|
Thanks to Patric Hafner for some last moment 2.7-RC1 testing:
Dear List members,
during some tests on data security with GeoServer 2.7-rc1 I discovered a
strange behaviour that I could not understand:
(All steps performed on a fresh installation)
Test case 1
I created a new role and user and finally configured this single rule
for data security (no other rule does exist!)
“topp.*.r testrole”
-> Behaves like expected: The user with role “testrole” can now access
all layers of Workspace “topp” for example via WMS and all layers are
shown in his Layer preview.
-> Behaves like expected: Unauthorized access via WMS to layers of
workspace “topp” gets HTTP response with status code 404
but if I try to narrow the data security rule:
Test case 2
I created a new role and user and finally configured this single rule
for data security (no other rule does exist!)
“topp.states.r testrole”
-> Unexpected behaviour: The user with role “testrole” can now access
all layers of Workspace “topp” for example via WMS and all layers are
shown in his Layer preview! I expected only layer states.
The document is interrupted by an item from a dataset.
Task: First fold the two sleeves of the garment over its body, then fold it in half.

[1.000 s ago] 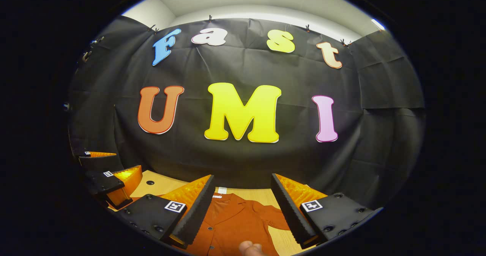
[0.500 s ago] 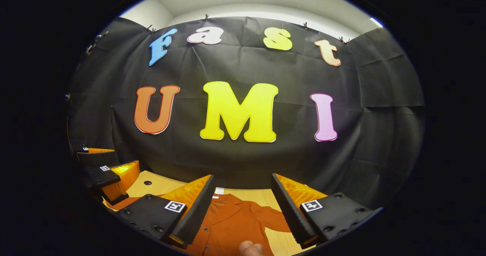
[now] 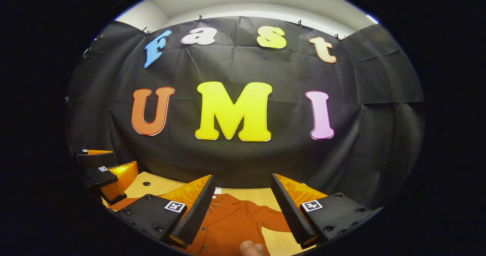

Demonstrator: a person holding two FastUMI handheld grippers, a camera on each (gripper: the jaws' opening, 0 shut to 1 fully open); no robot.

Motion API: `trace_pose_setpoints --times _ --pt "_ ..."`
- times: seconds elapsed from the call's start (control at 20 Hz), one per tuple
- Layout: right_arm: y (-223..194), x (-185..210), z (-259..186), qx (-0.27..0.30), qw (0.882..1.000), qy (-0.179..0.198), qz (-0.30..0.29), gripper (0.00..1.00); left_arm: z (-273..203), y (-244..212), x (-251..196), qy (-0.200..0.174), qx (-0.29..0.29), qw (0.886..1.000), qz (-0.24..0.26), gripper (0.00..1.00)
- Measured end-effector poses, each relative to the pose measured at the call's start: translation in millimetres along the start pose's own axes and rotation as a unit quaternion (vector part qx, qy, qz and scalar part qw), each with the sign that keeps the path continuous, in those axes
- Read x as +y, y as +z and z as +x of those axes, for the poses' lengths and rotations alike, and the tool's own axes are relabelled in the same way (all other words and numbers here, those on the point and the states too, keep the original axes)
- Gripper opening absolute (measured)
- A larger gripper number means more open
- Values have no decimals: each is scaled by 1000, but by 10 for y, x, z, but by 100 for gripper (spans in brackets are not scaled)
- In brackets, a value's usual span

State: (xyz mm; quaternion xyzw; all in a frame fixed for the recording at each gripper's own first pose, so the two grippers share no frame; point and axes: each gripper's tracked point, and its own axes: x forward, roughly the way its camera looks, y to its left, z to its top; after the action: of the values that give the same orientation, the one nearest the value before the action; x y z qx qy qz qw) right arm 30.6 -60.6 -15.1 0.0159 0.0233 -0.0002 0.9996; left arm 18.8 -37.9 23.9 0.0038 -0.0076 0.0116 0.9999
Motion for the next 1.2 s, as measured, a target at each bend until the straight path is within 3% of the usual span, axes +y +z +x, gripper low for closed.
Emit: trace_pose_setpoints --times 0.35,0.75,0.95,1.2 --pt "-156 -395 161 19 999 -34 9 94 42 -63 -127 -2 7 1000 2 95" --pt "-845 -1374 494 93 987 -132 -6 94 63 -319 -300 3 42 999 13 96" --pt "-1408 -2058 626 176 965 -194 19 95 59 -497 -374 9 65 998 20 96" --pt "-2173 -2951 657 275 919 -278 59 95 55 -895 -499 10 139 990 -1 96"
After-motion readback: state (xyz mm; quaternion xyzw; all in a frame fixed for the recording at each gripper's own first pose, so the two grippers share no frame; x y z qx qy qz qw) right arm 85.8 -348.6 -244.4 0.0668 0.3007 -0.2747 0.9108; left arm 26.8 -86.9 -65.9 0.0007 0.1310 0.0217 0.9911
-> Unexpected behaviour: Access via WMS to all layers of workspace
“topp” is also possible without any authorization! This data security
rule does not seem to have any effect at all.
Does somebody could explain this behaviour or is this a bug? I was not
able to find a issue on this bug yet.
- Check 1: Deletion of default data security rules
..r *
..w *
GeoServer 2.6.2: Not possible, they are getting re-created automatically
GeoServer 2.7-rc1: Not possible, they are getting re-created automatically
- Check 2: Limitation of layer access
Adding:
topp.states.r testrole
GeoServer 2.6.2: OK: Layer “states” only readable for role “testrole”
GeoServer 2.7-rc1: OK: Layer “states” only readable for role “testrole”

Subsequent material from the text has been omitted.